Friday, July 21, 2017

Tory take-out-the-trash day underlines the weakness of government

The Tory government used the last day of the Parliamentary term this week to off-load a whole host of unpopular announcements, whilst avoiding any proper scrutiny of the decisions.

As the Guardian relates, Theresa May's ministers dumped dozens of official documents online on parliament’s last day of term, showing the police force numbers have dropped to a 30-year low and the number of soldiers has fallen by 7,000.

The paper says that the government has published very little for weeks after the election but about 22 written statements and dozens of Whitehall reports were released on Thursday, just as MPs embark on their long summer break:

The tactic – known as “take out the trash day” – means MPs will not be able to scrutinise the information properly while parliament is away for the next seven weeks. The statements included a damning human rights assessment of the UK’s ally Saudi Arabia, the cancellation of the electrification of a key railway and a decision to opt into some new EU regulations on crime-fighting, even though the UK is heading for Brexit.

The cancellation of the electrification of a key railway relates to Cardiff to Swansea, which was the subject of a firm promise by UK Government Ministers, alas now broken. It was Liberal Democrats Ministers in the Coalition Government who secured the extension to Swansea, now the Tories have reneged on that commitment.

The Guardian outlines the revelations in the set of documents, which include:

• A drop of 0.7% to 123,142 police officers across all ranks in England and Wales at the end of March this year.
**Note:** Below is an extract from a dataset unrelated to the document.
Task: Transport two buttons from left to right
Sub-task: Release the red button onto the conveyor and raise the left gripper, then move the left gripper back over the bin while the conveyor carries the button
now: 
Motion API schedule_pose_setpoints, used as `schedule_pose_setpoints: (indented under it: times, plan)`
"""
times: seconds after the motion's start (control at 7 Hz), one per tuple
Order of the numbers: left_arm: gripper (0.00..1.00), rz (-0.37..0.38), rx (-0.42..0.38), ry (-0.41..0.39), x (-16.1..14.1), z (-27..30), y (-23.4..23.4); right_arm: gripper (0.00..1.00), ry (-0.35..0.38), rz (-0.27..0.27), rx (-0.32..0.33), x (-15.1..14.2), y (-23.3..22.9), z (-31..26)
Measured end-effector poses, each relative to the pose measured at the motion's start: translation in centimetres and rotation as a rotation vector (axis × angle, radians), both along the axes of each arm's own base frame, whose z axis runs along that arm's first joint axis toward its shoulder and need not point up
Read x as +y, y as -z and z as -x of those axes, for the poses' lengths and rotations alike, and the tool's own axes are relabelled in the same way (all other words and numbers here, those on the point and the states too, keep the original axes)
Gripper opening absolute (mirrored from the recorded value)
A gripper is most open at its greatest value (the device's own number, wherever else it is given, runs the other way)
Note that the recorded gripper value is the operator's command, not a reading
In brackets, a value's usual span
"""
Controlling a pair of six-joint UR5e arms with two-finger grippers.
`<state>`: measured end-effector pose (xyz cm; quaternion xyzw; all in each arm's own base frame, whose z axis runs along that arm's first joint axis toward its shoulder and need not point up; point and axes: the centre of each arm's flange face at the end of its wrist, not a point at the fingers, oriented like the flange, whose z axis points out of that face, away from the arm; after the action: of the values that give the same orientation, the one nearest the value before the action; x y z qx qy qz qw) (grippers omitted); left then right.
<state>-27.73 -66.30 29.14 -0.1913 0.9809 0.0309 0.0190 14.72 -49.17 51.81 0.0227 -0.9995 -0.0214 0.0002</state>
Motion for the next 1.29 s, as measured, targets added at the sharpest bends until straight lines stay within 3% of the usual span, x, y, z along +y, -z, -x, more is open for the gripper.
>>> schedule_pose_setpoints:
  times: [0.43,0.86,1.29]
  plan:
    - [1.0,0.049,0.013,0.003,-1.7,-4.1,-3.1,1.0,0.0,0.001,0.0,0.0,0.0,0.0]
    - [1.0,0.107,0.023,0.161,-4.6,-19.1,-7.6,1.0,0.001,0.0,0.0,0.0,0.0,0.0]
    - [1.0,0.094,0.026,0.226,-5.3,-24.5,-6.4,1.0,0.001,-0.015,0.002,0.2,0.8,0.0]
This is the lowest number at the end of a financial year since comparable records began in 1996.

• Warnings in a separate Foreign Office report that there are grave concerns about the human rights situations in countries such as Saudi Arabia, China and Bahrain though many of the countries listed bought billions of pounds of arms from the UK.

Britain has sold £3.3bn worth of arms to Saudi Arabia in the past two years alone, including licences for aircraft, drones, grenades, and missiles. The Foreign Office report said the UK is “deeply concerned about the application of the death penalty” in Saudi Arabia and restrictions on freedom of expression, as well as women’s rights.

Bahrain, one of the first countries visited by May when she became prime minister, is criticised for locking up pro-democracy activists, such as the writer Nabeel Rajab. Other countries of concern listed included Afghanistan, Burundi, China, Iran, Iraq, Myanmar, Russia, Syria and Yemen.

• The decision to scrap the electrification of train lines, which had been heralded as a way of making the rail network faster, greener and cleaner, after massive budget overruns of billions of pounds.

• A statement showing that the UK plans to opt into new Brussels regulations allowing for more cross-border police cooperation in cases where children are at risk of parental abduction – news that pro-EU campaigners said demonstrates the risks of a hard Brexit, which might force the UK to abandon the deal.

• A report showing that schools and colleges do not currently have the capacity to teach all pupils maths until they are 18, with about a decade needed to expand capacity.

It appears that, having lost their Parliamentary majority, the Tories are now running scared of effective scrutiny.

Thursday, July 20, 2017

UK letting down child refugees

The Guardian reports that not a single extra lone child refugee has been brought to Britain from Europe under the “Dubs amendment” this year.

An urgent Commons question raised by the outgoing Liberal Democrat leader, Tim Farron, brought forth cross-party criticism that it is taking too long to process eligible refugee children in Europe to bring them to Britain.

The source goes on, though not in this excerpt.